Doch das war natürlich alles schon bekannt und ist im War Museum zu sehen. Es ist offenkundig, dass das Imperial War Museum mit den wenigen „Enthüllungen“ von Churchills Sekretärinnen letzte Woche die Besucher des Films anregen will, nach dem Kino auch im Museum vorbeizuschauen um die Räume zu sehen, die für den Film nachgebaut wurden, darunter den Raum mit den Landkarten, den Cabinet Room, Churchills Schlafzimmer und die Telefonzentrale mit ihrem ausgeklügelten Farbsystem: Geheime Gespräche wurden über schwarze Telefone mit grünem Hörer abgewickelt, sie waren die einzigen, über die die Kommunikation verschlüsselt ablief. Der Reste der Telefonapparate war mit der Aufschrift „Speech on telephones is not secret“ versehen. Weil ständiges Klingeln natürlich das Leben im Untergrund gestört hätte, wurde ein Anruf durch ein Lämpchen, nicht durch einen Ton signalisiert.

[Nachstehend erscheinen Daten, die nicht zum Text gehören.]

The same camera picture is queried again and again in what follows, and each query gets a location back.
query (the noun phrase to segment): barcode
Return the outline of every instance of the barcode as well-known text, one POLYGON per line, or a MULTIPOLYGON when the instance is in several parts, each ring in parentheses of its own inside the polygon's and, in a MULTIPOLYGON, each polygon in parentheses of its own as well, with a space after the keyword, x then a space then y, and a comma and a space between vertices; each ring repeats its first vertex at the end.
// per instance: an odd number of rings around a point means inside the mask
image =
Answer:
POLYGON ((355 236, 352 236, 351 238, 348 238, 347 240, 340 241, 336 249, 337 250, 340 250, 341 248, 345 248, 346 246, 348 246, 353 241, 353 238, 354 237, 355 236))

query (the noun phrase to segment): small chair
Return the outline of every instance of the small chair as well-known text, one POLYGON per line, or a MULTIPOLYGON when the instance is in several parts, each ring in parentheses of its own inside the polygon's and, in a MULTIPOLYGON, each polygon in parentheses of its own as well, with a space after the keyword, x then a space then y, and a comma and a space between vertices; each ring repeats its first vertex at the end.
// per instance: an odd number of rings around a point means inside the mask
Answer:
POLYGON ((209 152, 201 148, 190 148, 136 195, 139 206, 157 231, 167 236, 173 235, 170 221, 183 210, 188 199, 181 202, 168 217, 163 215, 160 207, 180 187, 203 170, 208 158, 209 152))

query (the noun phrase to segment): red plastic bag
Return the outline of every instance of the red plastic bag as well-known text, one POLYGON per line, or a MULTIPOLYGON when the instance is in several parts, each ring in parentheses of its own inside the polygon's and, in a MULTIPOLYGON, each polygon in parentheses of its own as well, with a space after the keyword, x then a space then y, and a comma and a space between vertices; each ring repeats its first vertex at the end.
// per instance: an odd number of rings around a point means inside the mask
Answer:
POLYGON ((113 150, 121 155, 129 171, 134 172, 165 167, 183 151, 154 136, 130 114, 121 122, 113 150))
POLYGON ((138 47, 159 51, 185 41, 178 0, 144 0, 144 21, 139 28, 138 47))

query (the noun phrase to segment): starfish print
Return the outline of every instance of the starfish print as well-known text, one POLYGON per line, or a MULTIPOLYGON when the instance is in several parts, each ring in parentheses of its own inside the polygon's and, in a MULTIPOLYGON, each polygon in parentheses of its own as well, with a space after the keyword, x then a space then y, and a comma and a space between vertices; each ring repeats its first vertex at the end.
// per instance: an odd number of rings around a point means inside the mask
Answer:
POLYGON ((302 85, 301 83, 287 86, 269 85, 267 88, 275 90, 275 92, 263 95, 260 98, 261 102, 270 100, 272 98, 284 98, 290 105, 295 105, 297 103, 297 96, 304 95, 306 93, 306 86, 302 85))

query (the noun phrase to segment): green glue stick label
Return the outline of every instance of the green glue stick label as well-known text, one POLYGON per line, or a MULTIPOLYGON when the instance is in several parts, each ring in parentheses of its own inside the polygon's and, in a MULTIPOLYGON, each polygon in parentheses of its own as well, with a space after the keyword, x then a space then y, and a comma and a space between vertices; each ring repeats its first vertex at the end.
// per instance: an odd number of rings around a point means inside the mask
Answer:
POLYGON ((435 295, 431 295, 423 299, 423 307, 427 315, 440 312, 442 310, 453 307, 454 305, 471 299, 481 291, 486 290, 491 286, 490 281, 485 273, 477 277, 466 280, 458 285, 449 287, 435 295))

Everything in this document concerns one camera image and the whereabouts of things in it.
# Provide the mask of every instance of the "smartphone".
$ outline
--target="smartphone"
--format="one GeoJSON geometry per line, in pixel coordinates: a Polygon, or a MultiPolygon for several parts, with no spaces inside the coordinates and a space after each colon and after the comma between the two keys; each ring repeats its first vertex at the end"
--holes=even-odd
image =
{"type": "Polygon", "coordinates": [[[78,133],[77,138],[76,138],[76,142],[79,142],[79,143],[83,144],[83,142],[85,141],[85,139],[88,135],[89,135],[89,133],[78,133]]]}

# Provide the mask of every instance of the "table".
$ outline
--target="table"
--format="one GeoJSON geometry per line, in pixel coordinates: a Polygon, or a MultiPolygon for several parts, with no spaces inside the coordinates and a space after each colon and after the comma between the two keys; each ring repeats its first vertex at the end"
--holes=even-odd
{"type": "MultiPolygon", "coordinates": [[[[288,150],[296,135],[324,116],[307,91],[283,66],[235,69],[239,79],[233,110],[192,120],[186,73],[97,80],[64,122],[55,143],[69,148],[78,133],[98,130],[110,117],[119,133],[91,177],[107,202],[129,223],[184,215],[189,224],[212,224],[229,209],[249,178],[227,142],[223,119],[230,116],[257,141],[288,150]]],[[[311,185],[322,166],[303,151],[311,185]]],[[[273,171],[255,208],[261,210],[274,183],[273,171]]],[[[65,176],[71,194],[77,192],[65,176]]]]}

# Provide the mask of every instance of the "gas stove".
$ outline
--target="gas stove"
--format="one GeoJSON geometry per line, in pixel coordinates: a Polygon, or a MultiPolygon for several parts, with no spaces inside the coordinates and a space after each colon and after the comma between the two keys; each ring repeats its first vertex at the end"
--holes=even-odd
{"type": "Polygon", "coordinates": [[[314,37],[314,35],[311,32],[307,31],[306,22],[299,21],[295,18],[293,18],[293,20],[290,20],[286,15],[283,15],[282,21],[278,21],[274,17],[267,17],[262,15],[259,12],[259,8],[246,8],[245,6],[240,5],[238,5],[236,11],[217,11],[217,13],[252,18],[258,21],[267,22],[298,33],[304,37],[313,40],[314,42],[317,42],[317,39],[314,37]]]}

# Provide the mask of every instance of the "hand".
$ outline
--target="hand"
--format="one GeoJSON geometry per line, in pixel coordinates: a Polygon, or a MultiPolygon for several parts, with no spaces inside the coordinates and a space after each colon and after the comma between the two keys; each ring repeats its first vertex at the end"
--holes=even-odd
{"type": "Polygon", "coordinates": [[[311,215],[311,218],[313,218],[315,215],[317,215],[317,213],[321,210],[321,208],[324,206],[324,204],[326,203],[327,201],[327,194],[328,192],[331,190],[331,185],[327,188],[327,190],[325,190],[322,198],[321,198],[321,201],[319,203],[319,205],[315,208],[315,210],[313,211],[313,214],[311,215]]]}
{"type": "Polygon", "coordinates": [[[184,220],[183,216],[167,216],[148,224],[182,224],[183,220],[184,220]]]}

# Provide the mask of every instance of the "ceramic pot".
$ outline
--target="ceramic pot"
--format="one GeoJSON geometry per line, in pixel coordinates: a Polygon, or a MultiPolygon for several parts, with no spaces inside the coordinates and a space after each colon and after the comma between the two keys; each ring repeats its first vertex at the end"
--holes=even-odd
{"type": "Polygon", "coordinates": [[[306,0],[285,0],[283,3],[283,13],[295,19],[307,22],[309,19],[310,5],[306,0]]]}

Eine ganze Zimmerwand im War Room war mit einer Landkarte überzogen
Eine ganze Zimmerwand im War Room war mit einer Landkarte überzogen(c) imago

Viele Legenden gibt es auch rund um den Transatlantic Telephone Room, der rein räumlich aussieht wie eine Besenkammer und nur für Gespräche zwischen Churchill und US-Präsident Roosevelt bestimmt war. Von hier aus wurden Geheimgespräche geführt, es war auf beiden Seiten nur ein zuhörender Mann aus dem Stab anwesend und nicht einmal der durfte alles hören: Manchmal wurde die Leitung stumm geschaltet, ein Alptraum für Historiker: Die Sätze, die fielen, wurden nie protokolliert. Sowohl Churchill als auch Roosevelt gingen angeblich erst an den Apparat, nachdem der jeweilige Gesprächspartner den Hörer in die Hand genommen hatte, doch das kann eine Legende sein.

Zu beneiden waren die Sekretärinnen in dem rauchgeschwängerten Bunker nicht. Als der Premier eine USA-Reise ankündigte, kam es im Untergrund zur „Operation Desperate“ des Personals: Man verfasste ein Memo, geschrieben auf offiziellem Briefpapier, mit dem Vermerk „Top Secret“ und der Bitte, jemanden Hochrangigen in die USA mitzunehmen, der sich um drei überlebensnotwendige Dinge kümmern sollte: Seidenstrümpfe, Schokolade und Kosmetika.